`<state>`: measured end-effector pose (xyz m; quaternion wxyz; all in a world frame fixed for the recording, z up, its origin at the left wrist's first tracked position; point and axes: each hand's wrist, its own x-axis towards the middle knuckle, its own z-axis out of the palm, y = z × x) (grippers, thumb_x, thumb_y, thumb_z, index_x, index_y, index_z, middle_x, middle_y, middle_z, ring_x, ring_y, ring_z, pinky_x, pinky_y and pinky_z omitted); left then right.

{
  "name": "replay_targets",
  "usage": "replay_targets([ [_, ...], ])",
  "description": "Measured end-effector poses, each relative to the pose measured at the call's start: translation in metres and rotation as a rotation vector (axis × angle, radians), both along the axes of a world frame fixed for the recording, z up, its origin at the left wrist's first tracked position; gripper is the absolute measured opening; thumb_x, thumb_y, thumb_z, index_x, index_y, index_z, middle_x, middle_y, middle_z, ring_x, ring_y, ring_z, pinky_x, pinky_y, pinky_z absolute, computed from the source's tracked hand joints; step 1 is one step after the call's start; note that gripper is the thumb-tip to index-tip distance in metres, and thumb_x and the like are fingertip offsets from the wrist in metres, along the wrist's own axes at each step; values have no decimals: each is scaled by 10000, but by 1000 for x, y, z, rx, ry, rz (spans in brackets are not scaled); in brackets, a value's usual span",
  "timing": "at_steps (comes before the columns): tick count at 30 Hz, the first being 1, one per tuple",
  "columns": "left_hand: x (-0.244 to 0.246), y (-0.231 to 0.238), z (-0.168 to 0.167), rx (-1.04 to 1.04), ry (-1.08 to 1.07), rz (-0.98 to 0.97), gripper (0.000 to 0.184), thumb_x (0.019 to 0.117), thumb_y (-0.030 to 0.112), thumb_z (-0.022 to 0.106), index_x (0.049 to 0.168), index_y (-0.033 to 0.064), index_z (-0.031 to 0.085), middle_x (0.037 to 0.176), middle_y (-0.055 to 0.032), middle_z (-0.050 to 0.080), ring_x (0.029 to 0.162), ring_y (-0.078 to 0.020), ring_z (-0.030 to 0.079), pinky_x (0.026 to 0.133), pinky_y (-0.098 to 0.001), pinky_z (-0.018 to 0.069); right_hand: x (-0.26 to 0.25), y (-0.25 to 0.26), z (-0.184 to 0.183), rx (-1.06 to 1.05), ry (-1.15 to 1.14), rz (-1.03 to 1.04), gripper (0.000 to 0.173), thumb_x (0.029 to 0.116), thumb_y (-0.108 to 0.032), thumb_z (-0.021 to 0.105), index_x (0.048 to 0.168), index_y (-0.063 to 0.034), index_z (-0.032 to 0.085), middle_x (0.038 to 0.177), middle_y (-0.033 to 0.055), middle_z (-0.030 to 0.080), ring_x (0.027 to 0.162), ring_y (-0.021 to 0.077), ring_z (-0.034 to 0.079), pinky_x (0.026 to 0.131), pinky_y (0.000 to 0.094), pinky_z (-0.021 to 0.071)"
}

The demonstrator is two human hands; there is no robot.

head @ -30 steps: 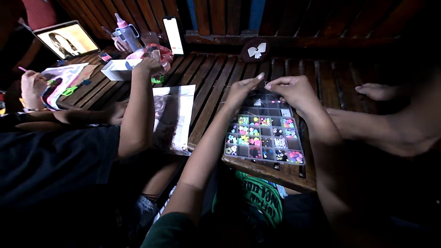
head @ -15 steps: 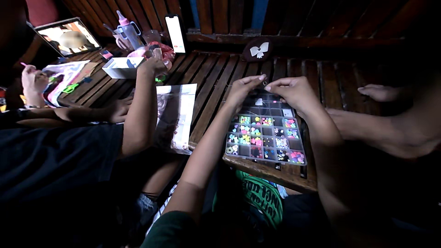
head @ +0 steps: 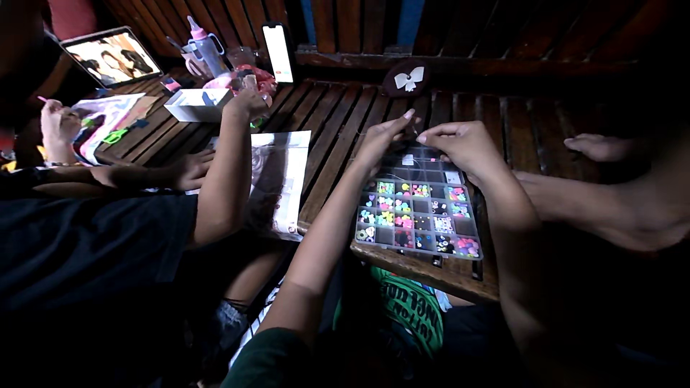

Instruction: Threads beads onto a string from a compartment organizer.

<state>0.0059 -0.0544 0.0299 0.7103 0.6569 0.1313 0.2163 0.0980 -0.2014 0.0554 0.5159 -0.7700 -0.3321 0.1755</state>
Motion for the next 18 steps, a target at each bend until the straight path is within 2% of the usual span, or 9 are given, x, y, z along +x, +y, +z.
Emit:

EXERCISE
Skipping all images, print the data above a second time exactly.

THE COMPLETED TASK
`<state>`: measured end-effector pose (xyz m; quaternion wxyz; all in a world frame fixed for the recording, z up, its origin at the left wrist's first tracked position; point and axes: each hand's wrist, its own x-axis towards the middle knuckle, its own z-axis out of the palm, y = z × x) (grippers, thumb_x, thumb_y, thumb_z, index_x, index_y, index_z, middle_x, middle_y, middle_z, ring_x, ring_y, ring_z, pinky_x, pinky_y and pinky_z omitted); left then right.

{
  "name": "replay_targets",
  "usage": "replay_targets([ [_, ...], ])",
  "description": "Measured end-effector poses, each relative to the pose measured at the call's start: translation in metres and rotation as a rotation vector (axis × angle, radians), both along the axes of a world frame fixed for the recording, z up, its origin at the left wrist's first tracked position; gripper is the absolute measured opening; thumb_x, thumb_y, thumb_z, index_x, index_y, index_z, middle_x, middle_y, middle_z, ring_x, ring_y, ring_z, pinky_x, pinky_y, pinky_z absolute, computed from the source's tracked hand joints; step 1 is one step after the call's start; note that gripper is the thumb-tip to index-tip distance in metres, and thumb_x and the like are fingertip offsets from the wrist in metres, along the wrist's own axes at each step; values have no decimals: each is scaled by 10000, but by 1000 for x, y, z, rx, ry, rz (spans in brackets are not scaled); in brackets, a value's usual span",
  "timing": "at_steps (comes before the columns): tick count at 30 Hz, the first being 1, one per tuple",
  "columns": "left_hand: x (-0.244 to 0.246), y (-0.231 to 0.238), z (-0.168 to 0.167), rx (-1.04 to 1.04), ry (-1.08 to 1.07), rz (-0.98 to 0.97), gripper (0.000 to 0.184), thumb_x (0.019 to 0.117), thumb_y (-0.030 to 0.112), thumb_z (-0.022 to 0.106), index_x (0.049 to 0.168), index_y (-0.033 to 0.064), index_z (-0.031 to 0.085), middle_x (0.037 to 0.176), middle_y (-0.055 to 0.032), middle_z (-0.050 to 0.080), ring_x (0.029 to 0.162), ring_y (-0.078 to 0.020), ring_z (-0.030 to 0.079), pinky_x (0.026 to 0.133), pinky_y (-0.098 to 0.001), pinky_z (-0.018 to 0.069); right_hand: x (-0.26 to 0.25), y (-0.25 to 0.26), z (-0.184 to 0.183), rx (-1.06 to 1.05), ry (-1.15 to 1.14), rz (-1.03 to 1.04), gripper (0.000 to 0.173), thumb_x (0.029 to 0.116), thumb_y (-0.108 to 0.032), thumb_z (-0.021 to 0.105), index_x (0.048 to 0.168), index_y (-0.063 to 0.034), index_z (-0.032 to 0.085), middle_x (0.038 to 0.177), middle_y (-0.033 to 0.055), middle_z (-0.030 to 0.080), ring_x (0.027 to 0.162), ring_y (-0.021 to 0.077), ring_z (-0.034 to 0.079), pinky_x (0.026 to 0.131), pinky_y (0.000 to 0.094), pinky_z (-0.021 to 0.071)"
}

The demonstrator is two human hands; there is no robot.

head @ -30 steps: 
head @ -15 steps: 
head @ +0 steps: 

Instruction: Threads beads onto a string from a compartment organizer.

<state>0.0059 -0.0544 0.0299 0.7103 0.6569 0.1313 0.2163 0.0980 -0.2014 0.0554 0.5159 -0.7700 -0.3321 0.1755</state>
Motion for the next 18 steps, a target at each bend until the straight path is within 2% of the usual span, or 9 are given, x, y, z along +x, +y, +z.
Emit:

Nothing further remains in this exercise.